In classes, we try to use as many references as possible plus up to dated videos and streams which will help in deeply understanding my lecture goal. we want students to imagine the science and now how plants grow. With almost every text we teach, I urge students to write a short “response paper” before coming to class in which they pick out a particular theme or quotation for close analysis. What do you connect with in this reading? What do you find significant and why? we insist that they make an effort to consider when the text was written and try to place it within some sort of scientifically context. But I also make sure they feel free to speculate about its relevance to today’s world.
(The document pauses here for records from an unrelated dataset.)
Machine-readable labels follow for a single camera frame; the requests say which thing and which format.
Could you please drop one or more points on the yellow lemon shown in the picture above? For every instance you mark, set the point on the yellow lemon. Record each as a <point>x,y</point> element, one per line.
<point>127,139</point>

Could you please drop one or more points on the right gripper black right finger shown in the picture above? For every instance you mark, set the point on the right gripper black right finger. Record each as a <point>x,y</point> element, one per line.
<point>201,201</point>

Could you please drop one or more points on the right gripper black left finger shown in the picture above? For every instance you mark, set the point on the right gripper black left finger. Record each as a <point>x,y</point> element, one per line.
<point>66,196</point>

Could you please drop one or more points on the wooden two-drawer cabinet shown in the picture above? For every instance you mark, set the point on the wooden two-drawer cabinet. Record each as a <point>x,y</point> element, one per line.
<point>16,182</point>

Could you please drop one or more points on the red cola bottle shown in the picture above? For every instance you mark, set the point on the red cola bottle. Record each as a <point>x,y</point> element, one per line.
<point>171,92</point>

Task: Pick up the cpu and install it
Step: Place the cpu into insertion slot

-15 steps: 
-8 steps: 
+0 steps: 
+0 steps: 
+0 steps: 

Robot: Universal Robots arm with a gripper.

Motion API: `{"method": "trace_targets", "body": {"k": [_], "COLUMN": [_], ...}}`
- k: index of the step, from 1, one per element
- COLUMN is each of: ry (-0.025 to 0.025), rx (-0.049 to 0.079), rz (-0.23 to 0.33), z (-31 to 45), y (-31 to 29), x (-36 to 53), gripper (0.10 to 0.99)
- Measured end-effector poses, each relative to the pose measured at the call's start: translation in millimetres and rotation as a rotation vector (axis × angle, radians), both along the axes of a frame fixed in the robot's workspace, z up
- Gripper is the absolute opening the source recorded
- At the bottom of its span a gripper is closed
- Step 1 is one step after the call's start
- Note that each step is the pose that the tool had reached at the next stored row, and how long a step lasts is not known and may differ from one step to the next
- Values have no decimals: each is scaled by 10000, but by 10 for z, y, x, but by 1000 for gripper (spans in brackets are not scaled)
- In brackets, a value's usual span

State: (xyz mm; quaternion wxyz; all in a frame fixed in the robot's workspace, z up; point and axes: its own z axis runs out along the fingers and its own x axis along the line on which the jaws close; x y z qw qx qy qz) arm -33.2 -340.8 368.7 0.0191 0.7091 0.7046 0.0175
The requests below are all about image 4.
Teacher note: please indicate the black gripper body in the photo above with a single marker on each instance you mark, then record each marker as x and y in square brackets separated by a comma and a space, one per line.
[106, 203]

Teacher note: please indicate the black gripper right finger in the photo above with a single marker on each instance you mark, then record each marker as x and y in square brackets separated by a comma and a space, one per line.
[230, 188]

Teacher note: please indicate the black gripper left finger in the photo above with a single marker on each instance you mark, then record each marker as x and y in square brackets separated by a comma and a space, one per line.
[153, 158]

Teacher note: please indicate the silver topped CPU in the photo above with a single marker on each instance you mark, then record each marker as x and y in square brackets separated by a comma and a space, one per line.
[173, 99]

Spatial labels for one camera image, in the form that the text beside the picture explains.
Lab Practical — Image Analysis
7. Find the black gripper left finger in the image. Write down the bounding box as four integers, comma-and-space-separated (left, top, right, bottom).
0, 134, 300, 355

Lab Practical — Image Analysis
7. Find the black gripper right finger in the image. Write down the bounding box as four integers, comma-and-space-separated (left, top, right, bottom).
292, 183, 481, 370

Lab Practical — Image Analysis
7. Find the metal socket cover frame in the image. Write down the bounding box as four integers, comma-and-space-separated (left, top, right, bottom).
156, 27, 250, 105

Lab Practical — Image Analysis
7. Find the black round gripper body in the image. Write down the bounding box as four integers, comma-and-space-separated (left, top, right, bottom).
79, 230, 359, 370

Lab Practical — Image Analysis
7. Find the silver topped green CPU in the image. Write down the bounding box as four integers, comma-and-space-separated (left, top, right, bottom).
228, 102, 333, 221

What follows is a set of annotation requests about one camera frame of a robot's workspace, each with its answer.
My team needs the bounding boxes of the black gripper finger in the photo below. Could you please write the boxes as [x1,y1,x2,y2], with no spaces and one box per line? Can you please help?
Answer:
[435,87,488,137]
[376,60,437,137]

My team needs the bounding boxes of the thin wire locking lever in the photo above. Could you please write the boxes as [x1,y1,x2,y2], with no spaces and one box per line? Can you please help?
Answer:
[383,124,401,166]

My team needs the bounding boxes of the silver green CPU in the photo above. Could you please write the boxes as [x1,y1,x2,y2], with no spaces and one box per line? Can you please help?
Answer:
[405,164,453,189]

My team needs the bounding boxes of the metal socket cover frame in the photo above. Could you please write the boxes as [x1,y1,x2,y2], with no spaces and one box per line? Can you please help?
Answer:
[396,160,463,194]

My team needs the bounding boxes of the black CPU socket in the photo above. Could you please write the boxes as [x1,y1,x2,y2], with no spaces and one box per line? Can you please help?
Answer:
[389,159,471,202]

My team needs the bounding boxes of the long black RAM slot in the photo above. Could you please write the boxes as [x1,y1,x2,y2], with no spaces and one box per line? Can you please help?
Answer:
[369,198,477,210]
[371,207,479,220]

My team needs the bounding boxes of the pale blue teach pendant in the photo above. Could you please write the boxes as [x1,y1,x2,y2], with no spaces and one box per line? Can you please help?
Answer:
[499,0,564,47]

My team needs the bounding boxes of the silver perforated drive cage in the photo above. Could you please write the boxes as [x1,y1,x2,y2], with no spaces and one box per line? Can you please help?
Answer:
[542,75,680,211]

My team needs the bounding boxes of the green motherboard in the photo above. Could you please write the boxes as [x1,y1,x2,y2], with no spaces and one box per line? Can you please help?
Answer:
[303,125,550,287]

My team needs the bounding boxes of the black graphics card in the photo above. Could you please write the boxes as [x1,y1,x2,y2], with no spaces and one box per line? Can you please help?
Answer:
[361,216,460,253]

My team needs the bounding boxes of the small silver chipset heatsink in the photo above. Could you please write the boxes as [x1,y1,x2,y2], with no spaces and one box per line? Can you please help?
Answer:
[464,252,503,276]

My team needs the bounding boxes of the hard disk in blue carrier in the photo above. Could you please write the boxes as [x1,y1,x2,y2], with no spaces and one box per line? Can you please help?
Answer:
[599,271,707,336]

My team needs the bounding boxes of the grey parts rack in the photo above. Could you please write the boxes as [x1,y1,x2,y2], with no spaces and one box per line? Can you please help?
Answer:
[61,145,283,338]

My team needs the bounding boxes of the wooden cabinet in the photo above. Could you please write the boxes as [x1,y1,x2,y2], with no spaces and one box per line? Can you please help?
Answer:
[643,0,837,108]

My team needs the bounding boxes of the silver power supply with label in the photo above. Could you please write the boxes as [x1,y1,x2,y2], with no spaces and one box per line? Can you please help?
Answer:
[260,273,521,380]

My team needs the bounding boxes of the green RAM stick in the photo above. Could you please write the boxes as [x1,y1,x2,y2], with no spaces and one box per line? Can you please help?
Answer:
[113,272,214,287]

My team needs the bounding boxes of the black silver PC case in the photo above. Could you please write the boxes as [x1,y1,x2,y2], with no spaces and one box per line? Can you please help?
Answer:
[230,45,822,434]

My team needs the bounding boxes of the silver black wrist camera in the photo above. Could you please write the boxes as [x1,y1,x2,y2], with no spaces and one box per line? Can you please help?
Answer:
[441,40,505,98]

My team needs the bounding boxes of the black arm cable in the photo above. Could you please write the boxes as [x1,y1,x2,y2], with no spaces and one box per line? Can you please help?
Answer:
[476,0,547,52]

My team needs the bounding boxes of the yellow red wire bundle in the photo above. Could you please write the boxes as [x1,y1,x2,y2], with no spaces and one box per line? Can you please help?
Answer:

we believe in democratizing the classroom, so, in a seminar setting, I make it clear to students from the beginning that the onus is on them to lead discussions. we want them to go through the active process of making discoveries by comparing perspectives and disagreeing with each other rather than simply listening passively to the teacher’s interpretation of a given text. (I also tend to talk openly with my students about creating an atmosphere in which everyone contributes but no one dominates, about maintaining a spirit of both debate and civility.) we generally suggest that they come to class with outlines of key themes, a list of questions, and even references to specific pages. At the same time, though, in my own preparation for class, we always make extensive notes as to the essential points I’d like to see covered in our discussion, and I’ll consistently draw the discussion back to those points when we get sidetracked.
One of the key challenges in a scientific course, we think, is making it cohere as a whole, fitting the texts together, tracking themes across time and space. I do think it’s worthwhile to encourage students to ask big, interpretive questions throughout a given semester, to develop ways of weaving the strands of the course into some sort of web.